From an operator, investor, or technology buyer perspective, Qure. ai is worth tracking because healthcare and biotech companies can become strategic infrastructure for clinical care, research, or regulated decision-making. Useful signals include adoption by providers, payer relationships, clinical evidence, peer-reviewed validation, regulatory clearances, pharmaceutical partnerships, data quality, workflow integration, privacy posture, revenue durability, and whether users keep relying on the product after pilot programs end. AIstify tracks Qure. ai with tags including qure. ai, medical imaging, diagnostic ai, radiology, tuberculosis screening, qure. ai profile, qure. ai company profile, qure. ai news. The company’s public website is https://www. qure. ai/.

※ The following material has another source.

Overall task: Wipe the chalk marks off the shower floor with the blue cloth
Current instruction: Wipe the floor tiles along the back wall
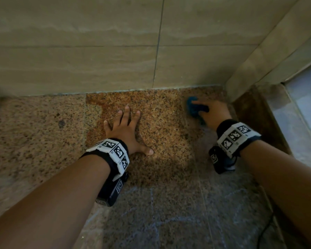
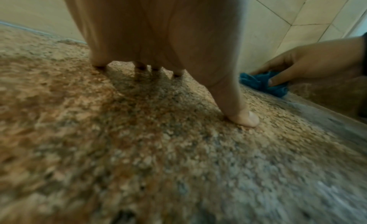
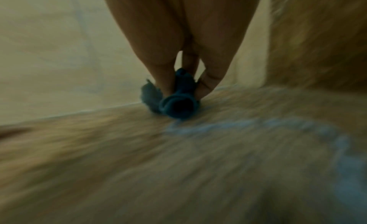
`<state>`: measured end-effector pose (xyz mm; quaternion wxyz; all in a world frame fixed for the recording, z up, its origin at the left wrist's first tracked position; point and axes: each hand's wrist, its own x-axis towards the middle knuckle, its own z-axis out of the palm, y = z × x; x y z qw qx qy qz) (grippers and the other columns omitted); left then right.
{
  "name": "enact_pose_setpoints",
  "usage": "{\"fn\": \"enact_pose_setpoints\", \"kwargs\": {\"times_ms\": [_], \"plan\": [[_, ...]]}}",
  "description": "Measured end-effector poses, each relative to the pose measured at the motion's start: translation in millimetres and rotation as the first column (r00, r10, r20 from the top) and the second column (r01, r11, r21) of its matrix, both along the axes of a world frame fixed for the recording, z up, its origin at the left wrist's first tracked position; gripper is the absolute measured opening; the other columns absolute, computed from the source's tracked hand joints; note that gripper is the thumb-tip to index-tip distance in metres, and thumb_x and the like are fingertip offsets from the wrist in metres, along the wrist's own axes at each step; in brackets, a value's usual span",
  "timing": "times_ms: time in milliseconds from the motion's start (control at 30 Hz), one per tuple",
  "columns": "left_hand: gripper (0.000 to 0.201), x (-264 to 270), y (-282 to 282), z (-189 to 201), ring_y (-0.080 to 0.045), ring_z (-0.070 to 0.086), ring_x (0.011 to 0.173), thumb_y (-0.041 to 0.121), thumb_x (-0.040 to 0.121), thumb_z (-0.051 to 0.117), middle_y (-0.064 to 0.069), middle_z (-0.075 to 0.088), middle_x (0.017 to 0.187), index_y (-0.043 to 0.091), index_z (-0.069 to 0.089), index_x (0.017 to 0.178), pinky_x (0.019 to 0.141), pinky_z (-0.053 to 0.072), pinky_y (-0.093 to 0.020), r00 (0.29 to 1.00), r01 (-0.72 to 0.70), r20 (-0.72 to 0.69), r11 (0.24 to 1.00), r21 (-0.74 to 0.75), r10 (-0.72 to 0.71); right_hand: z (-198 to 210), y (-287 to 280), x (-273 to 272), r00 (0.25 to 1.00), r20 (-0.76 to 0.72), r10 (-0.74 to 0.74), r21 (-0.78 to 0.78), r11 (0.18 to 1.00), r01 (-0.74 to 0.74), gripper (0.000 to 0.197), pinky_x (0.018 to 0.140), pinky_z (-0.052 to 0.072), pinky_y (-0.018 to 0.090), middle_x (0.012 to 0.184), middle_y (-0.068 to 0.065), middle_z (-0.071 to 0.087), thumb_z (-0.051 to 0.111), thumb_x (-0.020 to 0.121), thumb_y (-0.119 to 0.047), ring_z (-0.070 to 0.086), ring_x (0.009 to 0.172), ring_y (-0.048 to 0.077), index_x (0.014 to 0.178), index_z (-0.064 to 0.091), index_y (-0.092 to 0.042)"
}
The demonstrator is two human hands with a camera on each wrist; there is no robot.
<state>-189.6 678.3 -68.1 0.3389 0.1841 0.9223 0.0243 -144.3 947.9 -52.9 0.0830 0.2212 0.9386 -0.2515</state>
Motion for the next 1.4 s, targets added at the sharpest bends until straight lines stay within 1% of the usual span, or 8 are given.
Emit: {"fn": "enact_pose_setpoints", "kwargs": {"times_ms": [133,367,600,767,867,1067,1300,1400], "plan": [[0.136,0.0,0.5,-1.0,-0.023,-0.023,0.146,0.081,0.054,0.069,0.004,-0.033,0.155,0.039,-0.021,0.148,0.115,-0.006,-0.060,1.000,-0.005,-0.003,1.000,0.005,0.005,6.7,26.2,-2.4,0.946,0.010,-0.325,-0.022,0.946,0.325,0.044,0.104,0.036,0.029,0.147,0.013,0.038,0.044,0.095,0.002,0.042,0.127,0.034,0.131,0.054,-0.020],[0.136,-0.1,0.1,-0.9,-0.023,-0.023,0.146,0.081,0.054,0.069,0.004,-0.033,0.155,0.039,-0.021,0.148,0.115,-0.005,-0.061,1.000,-0.002,-0.001,1.000,-0.002,0.002,-11.9,-27.6,22.5,0.996,-0.080,0.027,-0.106,0.994,-0.036,0.041,0.097,0.033,0.018,0.135,0.007,0.053,0.050,0.091,0.002,0.049,0.121,0.026,0.123,0.062,-0.020],[0.136,0.7,-0.3,0.5,-0.023,-0.022,0.146,0.081,0.054,0.068,0.004,-0.032,0.156,0.039,-0.020,0.149,0.115,-0.005,-0.061,1.000,-0.003,-0.011,1.000,-0.001,0.003,1.8,29.1,19.0,0.953,-0.070,-0.296,-0.012,0.955,0.296,0.040,0.104,0.037,0.030,0.143,0.009,0.043,0.050,0.093,-0.001,0.045,0.126,0.030,0.128,0.058,-0.019],[0.136,1.1,0.5,1.7,-0.022,-0.023,0.146,0.080,0.054,0.069,0.004,-0.033,0.155,0.038,-0.021,0.148,0.115,-0.006,-0.060,1.000,-0.003,0.000,1.000,-0.004,0.003,-12.3,-16.7,30.0,0.995,-0.089,0.037,-0.082,0.996,-0.045,0.042,0.093,0.030,0.014,0.135,0.008,0.050,0.052,0.090,0.001,0.047,0.120,0.026,0.125,0.061,-0.020],[0.137,0.5,0.3,2.8,-0.022,-0.023,0.146,0.080,0.054,0.069,0.005,-0.033,0.155,0.038,-0.020,0.149,0.116,-0.005,-0.060,1.000,-0.004,-0.001,1.000,-0.004,0.004,-11.4,-18.5,29.6,0.986,-0.090,0.140,-0.043,0.989,-0.144,0.042,0.096,0.033,0.020,0.134,0.009,0.051,0.052,0.090,0.001,0.048,0.119,0.027,0.125,0.061,-0.022],[0.137,-0.3,0.2,1.6,-0.023,-0.022,0.146,0.082,0.053,0.068,0.005,-0.034,0.155,0.039,-0.021,0.149,0.116,-0.005,-0.060,1.000,-0.001,0.004,1.000,-0.011,0.001,-3.7,23.2,24.8,0.934,-0.079,-0.348,-0.044,0.938,0.345,0.042,0.097,0.040,0.027,0.142,0.009,0.046,0.050,0.094,-0.006,0.047,0.124,0.029,0.133,0.053,-0.022],[0.136,0.1,0.4,1.5,-0.023,-0.021,0.146,0.081,0.054,0.068,0.004,-0.032,0.156,0.039,-0.020,0.149,0.116,-0.004,-0.060,1.000,0.001,-0.007,1.000,-0.014,-0.001,-10.2,-38.5,33.6,0.974,-0.020,0.226,-0.083,0.970,-0.227,0.042,0.098,0.032,0.019,0.136,0.008,0.047,0.052,0.091,-0.002,0.046,0.122,0.026,0.127,0.058,-0.022],[0.136,-0.1,0.3,1.1,-0.023,-0.022,0.146,0.081,0.054,0.068,0.005,-0.032,0.156,0.039,-0.020,0.149,0.116,-0.004,-0.060,1.000,-0.003,-0.007,1.000,-0.013,0.003,-1.4,-20.1,31.4,0.984,-0.021,0.174,-0.029,0.984,-0.175,0.043,0.103,0.032,0.025,0.139,0.008,0.049,0.050,0.091,0.000,0.046,0.125,0.027,0.128,0.058,-0.022]]}}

Additional comparison signals include healthcare biotech diagnostics hospitals clinics physicians patients researchers payers providers trials drugs molecules proteins genomics pathology radiology documentation workflows safety privacy evidence validation regulation reimbursement adoption outcomes data interoperability analytics operations medicine biology laboratories records devices precision discovery care healthcare biotech diagnostics hospitals clinics physicians patients researchers payers providers trials drugs molecules proteins genomics pathology radiology documentation workflows safety privacy evidence validation regulation reimbursement adoption outcomes data interoperability analytics operations medicine biology laboratories records devices precision discovery care healthcare biotech diagnostics hospitals clinics physicians patients researchers payers providers trials drugs molecules proteins genomics pathology radiology documentation workflows safety. For AIstify, this makes Qure.ai a useful reference point for tracking healthcare and biotech companies whose products shape diagnostics, drug discovery, clinical workflows, medical data, patient engagement, research software, digital health, or precision medicine.
APIs, dashboards, EHR integrations, research platforms, data connectors, clinical workflow tools, lab software, imaging integrations, partner programs, model services, and analytics where available.
Enterprise contracts, software subscriptions, usage-based services, clinical testing revenue, per-seat licensing, platform fees, device sales, research partnerships, pharmaceutical collaborations, and health system agreements.